EXERCISE INSTRUCTIONS: Filter on the word "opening": copy each matching line from the listing below.

RECORDS SHOWN:
_ _ _ _ _ _ _

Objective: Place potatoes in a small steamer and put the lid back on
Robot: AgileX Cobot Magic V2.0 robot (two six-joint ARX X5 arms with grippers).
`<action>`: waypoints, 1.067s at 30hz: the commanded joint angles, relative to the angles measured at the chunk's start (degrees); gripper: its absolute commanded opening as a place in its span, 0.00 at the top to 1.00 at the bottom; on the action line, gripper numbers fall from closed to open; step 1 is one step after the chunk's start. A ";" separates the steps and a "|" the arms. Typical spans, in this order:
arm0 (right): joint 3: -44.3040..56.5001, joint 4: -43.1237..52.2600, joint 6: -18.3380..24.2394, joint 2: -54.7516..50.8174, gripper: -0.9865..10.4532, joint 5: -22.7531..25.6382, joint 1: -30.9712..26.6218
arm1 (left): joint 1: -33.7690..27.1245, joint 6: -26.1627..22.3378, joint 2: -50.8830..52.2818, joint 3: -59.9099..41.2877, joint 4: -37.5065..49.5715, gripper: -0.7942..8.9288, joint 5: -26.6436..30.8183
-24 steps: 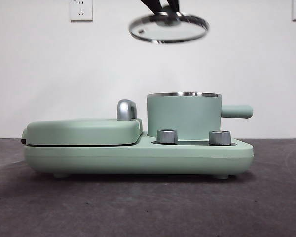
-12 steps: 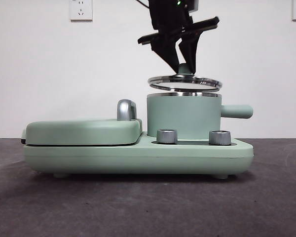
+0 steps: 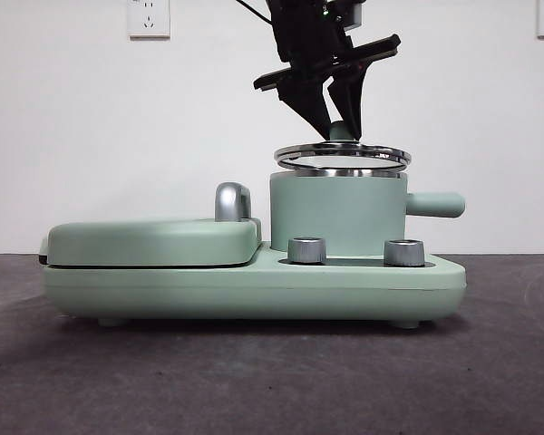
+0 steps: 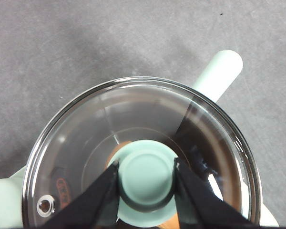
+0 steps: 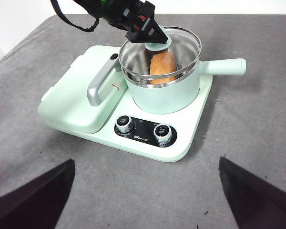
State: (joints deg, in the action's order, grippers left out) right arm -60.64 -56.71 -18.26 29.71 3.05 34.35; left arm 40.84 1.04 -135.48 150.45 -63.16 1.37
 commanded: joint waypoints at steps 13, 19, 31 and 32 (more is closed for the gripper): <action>-0.44 0.61 -0.66 0.20 0.49 -0.04 0.42 | -0.07 0.00 -2.84 1.81 -0.04 0.91 -0.04; -0.44 0.61 -0.70 0.20 0.49 -0.04 0.42 | -0.07 -0.13 -3.63 1.81 1.20 0.91 -0.11; -0.44 1.03 -0.83 0.20 0.49 -0.04 0.42 | -0.35 -1.79 -3.63 1.81 2.56 0.91 -3.91; -0.44 1.03 -0.83 0.17 0.49 -0.04 0.42 | -0.33 -2.12 -3.63 1.81 2.56 0.91 -3.26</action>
State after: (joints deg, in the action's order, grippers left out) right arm -60.64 -56.29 -18.48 29.71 3.05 34.35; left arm 39.97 -0.05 -136.90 150.45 -61.63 -1.76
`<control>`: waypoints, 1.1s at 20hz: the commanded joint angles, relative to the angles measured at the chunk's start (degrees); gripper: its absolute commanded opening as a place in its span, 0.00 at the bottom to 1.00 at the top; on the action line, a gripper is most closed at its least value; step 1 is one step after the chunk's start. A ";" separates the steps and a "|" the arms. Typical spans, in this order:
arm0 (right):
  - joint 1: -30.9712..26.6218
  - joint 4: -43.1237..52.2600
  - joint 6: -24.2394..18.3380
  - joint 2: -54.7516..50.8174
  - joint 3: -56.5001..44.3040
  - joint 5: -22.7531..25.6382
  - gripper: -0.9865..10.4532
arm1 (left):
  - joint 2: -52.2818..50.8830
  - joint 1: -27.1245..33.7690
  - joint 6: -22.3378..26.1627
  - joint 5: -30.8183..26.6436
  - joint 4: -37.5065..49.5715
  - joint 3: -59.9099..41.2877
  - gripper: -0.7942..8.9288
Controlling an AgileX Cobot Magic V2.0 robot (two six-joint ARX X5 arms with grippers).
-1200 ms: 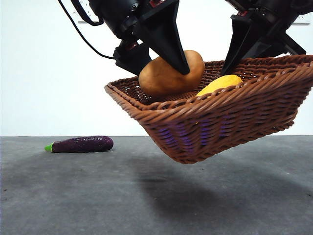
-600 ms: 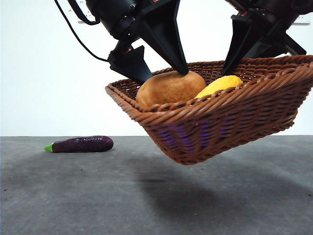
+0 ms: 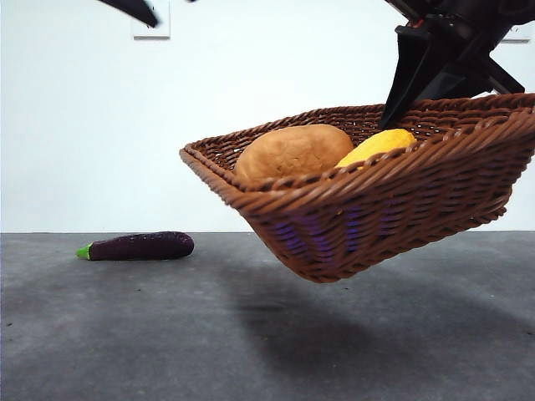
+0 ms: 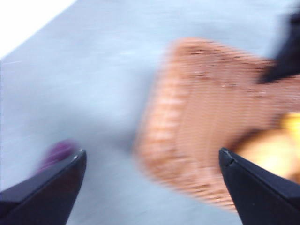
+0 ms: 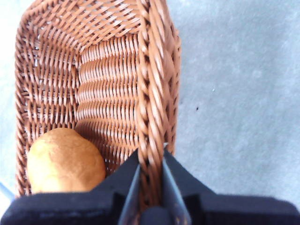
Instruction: Help me put the vegetables on the table into the basket
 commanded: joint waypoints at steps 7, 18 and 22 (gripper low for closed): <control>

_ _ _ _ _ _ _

EXERCISE ANSWER:
`<action>`: waypoints, 1.067s at 30hz: the commanded joint angles, relative to the angles measured at the chunk's start (degrees); gripper: its absolute commanded opening as a place in its span, 0.00 at the top to 1.00 at the bottom; on the action line, gripper numbers fall from closed to open; step 1 is one step after the chunk's start. A ";" separates the steps and a "|" the arms. Typical spans, in this order:
`<control>`: waypoints, 1.1s at 20hz: the commanded joint angles, relative to the angles measured at the chunk's start (degrees); gripper: its absolute commanded opening as a place in its span, 0.00 at the bottom to 1.00 at the top; on the action line, a gripper is most closed at its least value; step 1 is one step after the chunk's start. A ";" separates the steps and a "|" the arms. Typical spans, in this order:

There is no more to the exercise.